19. Dezember 2018 | Recycling

bvse begrüßt Einigung EU-Richtlinie

Heute Nacht haben sich die Mitgliedsländer mit dem EU-Parlament zur Richtlinie der Kommission zum Verbot von Einwegverpackungen aus Kunststoff geeinigt (VR berichtete). Der Bundesverband Sekundärrohstoffe und Entsorgung (bvse) begrüßt die Einigung im Trilogverfahren, auch wenn diese nicht alle Erwartungen erfüllen könne.

Hinsichtlich der Deponierung von Kunststoffabfällen wurden während des Gesetzgebungsverfahrens Änderungen vorgenommen. "Wir hätten uns in diesem Zusammenhang ein starkes Signal gegen die Deponierung von Kunststoffabfällen in Europa gewünscht", erklärte bvse-Hauptgeschäftsführer Eric Rehbock.
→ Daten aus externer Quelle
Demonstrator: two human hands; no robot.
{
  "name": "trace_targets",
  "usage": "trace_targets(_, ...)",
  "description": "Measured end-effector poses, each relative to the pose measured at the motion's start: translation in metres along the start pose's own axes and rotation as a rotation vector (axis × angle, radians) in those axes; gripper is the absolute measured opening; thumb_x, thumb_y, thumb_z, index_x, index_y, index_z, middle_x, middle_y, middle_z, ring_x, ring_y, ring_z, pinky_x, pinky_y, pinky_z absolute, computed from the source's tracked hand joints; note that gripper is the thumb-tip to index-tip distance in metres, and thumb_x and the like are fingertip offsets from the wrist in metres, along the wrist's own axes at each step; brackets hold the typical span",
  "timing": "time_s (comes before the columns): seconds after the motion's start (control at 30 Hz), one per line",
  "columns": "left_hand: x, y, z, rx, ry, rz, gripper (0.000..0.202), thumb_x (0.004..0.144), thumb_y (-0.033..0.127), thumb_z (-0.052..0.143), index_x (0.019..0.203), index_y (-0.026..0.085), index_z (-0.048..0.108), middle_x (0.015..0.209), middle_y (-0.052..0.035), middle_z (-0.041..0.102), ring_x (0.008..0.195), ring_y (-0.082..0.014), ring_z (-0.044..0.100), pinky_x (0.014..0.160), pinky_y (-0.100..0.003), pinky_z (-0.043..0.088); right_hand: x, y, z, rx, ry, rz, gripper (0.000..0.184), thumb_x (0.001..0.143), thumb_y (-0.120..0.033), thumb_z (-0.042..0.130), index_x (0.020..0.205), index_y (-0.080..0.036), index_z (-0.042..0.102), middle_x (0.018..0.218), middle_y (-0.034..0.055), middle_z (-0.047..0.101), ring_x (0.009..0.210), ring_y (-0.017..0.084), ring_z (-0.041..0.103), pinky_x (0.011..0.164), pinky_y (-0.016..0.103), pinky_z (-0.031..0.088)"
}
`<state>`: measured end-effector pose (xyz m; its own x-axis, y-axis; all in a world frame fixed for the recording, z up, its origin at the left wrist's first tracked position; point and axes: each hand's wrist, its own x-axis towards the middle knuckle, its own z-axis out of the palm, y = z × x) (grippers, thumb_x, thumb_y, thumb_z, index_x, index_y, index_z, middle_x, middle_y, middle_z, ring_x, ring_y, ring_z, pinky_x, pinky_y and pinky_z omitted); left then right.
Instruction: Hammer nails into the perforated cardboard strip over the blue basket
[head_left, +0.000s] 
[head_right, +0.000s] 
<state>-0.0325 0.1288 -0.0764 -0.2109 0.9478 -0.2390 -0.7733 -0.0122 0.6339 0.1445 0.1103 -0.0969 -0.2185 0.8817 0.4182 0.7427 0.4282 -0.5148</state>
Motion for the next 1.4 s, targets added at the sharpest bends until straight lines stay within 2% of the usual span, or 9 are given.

Es ist aber gut, dass in der neuen Strategie auch der Markt für Recyclingprodukte in den Vordergrund gerückt wurde. Insofern ist die Einführung verbindlicher Vorschriften für den Mindestgehalt an Kunststoffrezyklaten für PET-Einwegflaschen durchaus hilfreich, auch wenn dieser Wert (25 % bis 2025) in Deutschland schon erreicht wird. "Wir gehen auch davon aus, dass der Rezyklatanteil von 30 % bis 2030 in Deutschland nicht nur erreicht, sondern auch deutlich übertroffen wird", betont Rehbock.